O prefeito de Ivinhema, Juliano Ferro (PL), conhecido nas redes sociais como o “mais louco do Brasil”, será ouvido pela Justiça no próximo dia 9 de outubro. Ele é réu em ação penal eleitoral que apura crimes de falsidade ideológica e ocultação de patrimônio, após ter utilizado uma casa e veículos de luxo em nome de um acusado por narcotráfico preso em operação da Polícia Federal (PF).
A audiência foi marcada pelo juiz Rodrigo Barbosa Sanches, da 27ª Zona Eleitoral de Ivinhema. Juliano responde ao processo de número 0600530-89.2024.6.12.0027, que poderá resultar em até cinco anos de prisão, caso seja condenado.
Patrimônio sob suspeita
Segundo as investigações, o prefeito não declarou à Justiça Eleitoral a posse de duas caminhonetes de luxo — uma Chevrolet Silverado e uma Dodge Ram —, além de morar em um imóvel em nome de Luiz Carlos Honório, de 66 anos, apontado como integrante de esquema ligado ao tráfico de drogas. Honório foi preso em agosto de 2024, durante a operação Lepidosiren, mas atualmente responde em liberdade monitorado por tornozeleira eletrônica.
A Polícia Federal bloqueou a casa e a Silverado, avaliadas em quase R$ 1 milhão, e apontou indícios de lavagem de dinheiro. Em depoimento, Juliano admitiu ter comprado os veículos “no fiado”, afirmando ainda dever cerca de R$ 400 mil pela Silverado.
“Pagando de xerife”
Juliano Ferro também chamou atenção dos investigadores ao tentar intimidar policiais federais disfarçados em Ivinhema, pouco antes da deflagração da operação contra o narcotráfico.

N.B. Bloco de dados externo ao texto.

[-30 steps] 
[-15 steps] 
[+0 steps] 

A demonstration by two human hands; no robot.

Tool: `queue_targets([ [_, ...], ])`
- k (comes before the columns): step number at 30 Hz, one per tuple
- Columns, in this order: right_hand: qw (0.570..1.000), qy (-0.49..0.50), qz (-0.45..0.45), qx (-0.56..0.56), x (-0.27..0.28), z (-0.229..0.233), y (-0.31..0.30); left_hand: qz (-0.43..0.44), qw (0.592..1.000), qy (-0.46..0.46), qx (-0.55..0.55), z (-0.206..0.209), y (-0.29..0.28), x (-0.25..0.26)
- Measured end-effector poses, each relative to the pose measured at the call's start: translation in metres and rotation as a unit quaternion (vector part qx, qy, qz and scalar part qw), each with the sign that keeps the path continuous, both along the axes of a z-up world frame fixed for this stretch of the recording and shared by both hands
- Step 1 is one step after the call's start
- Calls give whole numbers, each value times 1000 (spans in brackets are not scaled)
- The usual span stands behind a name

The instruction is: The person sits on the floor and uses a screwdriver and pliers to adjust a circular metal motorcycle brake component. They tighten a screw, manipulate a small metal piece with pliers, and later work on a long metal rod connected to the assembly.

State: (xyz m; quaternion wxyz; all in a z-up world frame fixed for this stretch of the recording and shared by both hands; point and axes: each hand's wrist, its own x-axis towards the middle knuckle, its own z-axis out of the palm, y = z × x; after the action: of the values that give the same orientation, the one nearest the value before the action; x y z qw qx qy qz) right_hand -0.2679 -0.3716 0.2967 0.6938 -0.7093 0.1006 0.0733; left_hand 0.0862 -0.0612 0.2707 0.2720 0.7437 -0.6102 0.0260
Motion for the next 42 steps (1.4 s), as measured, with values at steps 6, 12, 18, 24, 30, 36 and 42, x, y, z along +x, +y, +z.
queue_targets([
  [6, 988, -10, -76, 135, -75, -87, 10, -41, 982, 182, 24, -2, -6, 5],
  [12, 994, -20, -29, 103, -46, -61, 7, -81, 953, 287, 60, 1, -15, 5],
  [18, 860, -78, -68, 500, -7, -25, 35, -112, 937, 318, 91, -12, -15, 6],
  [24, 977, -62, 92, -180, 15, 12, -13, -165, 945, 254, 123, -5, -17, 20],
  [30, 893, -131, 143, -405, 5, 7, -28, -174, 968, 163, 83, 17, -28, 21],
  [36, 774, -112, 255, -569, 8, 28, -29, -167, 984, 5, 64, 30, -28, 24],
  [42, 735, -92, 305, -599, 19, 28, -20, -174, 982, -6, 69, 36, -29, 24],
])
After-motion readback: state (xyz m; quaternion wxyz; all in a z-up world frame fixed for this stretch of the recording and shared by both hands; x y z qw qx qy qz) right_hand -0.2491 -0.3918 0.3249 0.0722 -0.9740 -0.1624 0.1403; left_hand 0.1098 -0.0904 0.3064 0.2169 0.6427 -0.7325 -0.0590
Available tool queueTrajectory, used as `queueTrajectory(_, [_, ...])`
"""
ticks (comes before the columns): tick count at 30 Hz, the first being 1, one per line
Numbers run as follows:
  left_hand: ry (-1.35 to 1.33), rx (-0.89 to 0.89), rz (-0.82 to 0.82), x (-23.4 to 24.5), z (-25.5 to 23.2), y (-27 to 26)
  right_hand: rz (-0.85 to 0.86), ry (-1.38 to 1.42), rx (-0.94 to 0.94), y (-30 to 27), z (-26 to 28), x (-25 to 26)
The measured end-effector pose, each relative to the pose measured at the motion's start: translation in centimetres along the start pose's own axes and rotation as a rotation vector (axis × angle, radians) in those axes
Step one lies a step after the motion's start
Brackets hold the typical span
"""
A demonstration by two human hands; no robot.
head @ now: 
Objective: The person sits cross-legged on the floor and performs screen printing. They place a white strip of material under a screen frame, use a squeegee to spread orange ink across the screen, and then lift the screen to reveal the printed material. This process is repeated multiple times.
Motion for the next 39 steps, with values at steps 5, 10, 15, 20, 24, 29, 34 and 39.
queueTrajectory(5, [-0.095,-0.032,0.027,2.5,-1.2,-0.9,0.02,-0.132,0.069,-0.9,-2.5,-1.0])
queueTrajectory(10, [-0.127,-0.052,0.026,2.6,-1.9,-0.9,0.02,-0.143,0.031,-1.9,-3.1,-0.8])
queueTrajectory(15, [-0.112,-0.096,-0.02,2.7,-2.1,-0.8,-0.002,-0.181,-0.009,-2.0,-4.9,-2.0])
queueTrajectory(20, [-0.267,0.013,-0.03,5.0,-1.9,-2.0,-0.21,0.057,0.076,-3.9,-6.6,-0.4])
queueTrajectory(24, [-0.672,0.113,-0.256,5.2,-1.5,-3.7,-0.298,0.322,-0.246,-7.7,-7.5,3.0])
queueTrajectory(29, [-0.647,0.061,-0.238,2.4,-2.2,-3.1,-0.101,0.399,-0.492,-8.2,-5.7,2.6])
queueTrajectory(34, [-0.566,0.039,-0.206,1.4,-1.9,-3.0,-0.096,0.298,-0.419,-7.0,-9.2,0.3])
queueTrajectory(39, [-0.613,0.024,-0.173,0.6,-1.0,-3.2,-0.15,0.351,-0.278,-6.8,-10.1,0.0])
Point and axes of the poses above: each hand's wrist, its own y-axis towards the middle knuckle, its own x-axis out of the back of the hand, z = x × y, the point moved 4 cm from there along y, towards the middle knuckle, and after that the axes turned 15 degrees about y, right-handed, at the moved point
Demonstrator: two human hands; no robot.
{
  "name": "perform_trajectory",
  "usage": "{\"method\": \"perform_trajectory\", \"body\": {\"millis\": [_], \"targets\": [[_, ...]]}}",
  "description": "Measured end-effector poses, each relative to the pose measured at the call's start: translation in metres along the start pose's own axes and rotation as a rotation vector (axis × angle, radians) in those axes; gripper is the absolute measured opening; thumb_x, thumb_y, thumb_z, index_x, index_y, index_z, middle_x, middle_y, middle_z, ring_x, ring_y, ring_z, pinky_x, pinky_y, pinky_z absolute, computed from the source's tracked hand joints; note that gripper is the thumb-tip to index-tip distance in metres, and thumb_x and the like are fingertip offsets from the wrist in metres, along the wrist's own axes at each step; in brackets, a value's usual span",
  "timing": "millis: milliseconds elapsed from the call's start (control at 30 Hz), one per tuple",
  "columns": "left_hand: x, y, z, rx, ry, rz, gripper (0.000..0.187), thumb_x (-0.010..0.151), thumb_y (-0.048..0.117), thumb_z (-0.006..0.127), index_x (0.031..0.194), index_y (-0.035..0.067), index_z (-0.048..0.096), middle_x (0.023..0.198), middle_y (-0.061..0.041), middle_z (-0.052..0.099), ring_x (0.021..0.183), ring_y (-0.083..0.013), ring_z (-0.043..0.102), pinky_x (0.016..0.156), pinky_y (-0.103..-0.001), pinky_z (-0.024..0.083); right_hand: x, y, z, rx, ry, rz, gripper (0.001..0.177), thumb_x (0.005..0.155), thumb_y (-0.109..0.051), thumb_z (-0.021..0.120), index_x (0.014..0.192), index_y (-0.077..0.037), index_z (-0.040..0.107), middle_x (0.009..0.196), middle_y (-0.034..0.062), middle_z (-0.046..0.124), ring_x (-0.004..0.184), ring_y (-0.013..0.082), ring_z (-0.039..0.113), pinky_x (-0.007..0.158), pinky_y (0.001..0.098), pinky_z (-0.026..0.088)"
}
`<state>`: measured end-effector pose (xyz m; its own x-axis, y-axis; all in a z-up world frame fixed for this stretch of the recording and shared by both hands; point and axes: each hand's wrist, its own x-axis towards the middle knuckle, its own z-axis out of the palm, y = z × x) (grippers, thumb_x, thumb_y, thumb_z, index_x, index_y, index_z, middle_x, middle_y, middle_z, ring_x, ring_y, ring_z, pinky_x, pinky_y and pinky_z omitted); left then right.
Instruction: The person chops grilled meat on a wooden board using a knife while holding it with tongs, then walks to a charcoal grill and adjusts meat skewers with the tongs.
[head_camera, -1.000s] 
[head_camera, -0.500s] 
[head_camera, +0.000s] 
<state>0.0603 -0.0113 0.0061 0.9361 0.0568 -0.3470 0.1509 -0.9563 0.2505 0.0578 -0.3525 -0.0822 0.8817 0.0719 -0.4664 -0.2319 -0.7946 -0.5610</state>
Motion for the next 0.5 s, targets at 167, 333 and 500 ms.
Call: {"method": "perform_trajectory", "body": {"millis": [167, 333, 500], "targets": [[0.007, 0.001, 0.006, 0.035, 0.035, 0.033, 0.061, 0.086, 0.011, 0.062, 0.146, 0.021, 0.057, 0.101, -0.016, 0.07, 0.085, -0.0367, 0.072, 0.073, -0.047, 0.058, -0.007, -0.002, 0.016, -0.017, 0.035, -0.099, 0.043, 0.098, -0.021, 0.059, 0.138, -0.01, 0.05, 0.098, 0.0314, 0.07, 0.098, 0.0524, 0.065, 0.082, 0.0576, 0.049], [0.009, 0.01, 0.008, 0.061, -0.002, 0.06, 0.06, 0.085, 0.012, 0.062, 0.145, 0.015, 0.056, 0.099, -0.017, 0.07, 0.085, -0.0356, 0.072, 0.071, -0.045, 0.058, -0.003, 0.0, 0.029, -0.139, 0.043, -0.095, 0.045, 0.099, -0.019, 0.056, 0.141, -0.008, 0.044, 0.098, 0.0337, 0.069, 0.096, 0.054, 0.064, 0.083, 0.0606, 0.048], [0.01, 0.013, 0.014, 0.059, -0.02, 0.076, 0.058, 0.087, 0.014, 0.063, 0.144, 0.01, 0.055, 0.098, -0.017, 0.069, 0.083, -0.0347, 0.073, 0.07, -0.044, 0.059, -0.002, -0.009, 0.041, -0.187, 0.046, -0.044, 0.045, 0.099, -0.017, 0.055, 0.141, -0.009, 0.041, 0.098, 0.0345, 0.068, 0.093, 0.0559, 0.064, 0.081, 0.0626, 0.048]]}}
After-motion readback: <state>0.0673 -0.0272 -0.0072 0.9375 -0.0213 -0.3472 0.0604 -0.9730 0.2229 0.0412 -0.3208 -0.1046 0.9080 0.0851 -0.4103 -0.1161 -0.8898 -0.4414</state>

Segundo relatório obtido pelo Jornal Midiamax, ele teria se comportado como se liderasse uma rede de vigilância na cidade, com apoio de servidores públicos que acessavam bancos de dados oficiais para monitorar pessoas e veículos.
Com cerca de 1 milhão de seguidores, o prefeito ganhou notoriedade na internet por realizar rifas e postar vídeos com tom desafiador. Ele costuma usar as redes sociais para se promover como “destemido” e “sincerão”, além de compartilhar rotinas da gestão e mensagens a adversários políticos.
Defesa nega irregularidades
A defesa do prefeito, representada pelo advogado João Vitor Comiran, nega ocultação de bens e afirma que Juliano sempre declarou seu patrimônio de forma transparente. Segundo nota enviada à imprensa, os veículos citados na denúncia não faziam parte do patrimônio dele à época da eleição de 2024, sendo ilícito declarar bens de terceiros.
“A declaração de bens na Justiça Eleitoral deve refletir a realidade patrimonial do candidato. Existem documentos que comprovam que os veículos não eram de propriedade de Juliano naquele momento”, diz o comunicado.
A audiência de instrução será realizada no Fórum de Ivinhema e contará com a oitiva do prefeito e de testemunhas. Enquanto isso, o processo relacionado à apreensão de drogas segue em segredo de Justiça.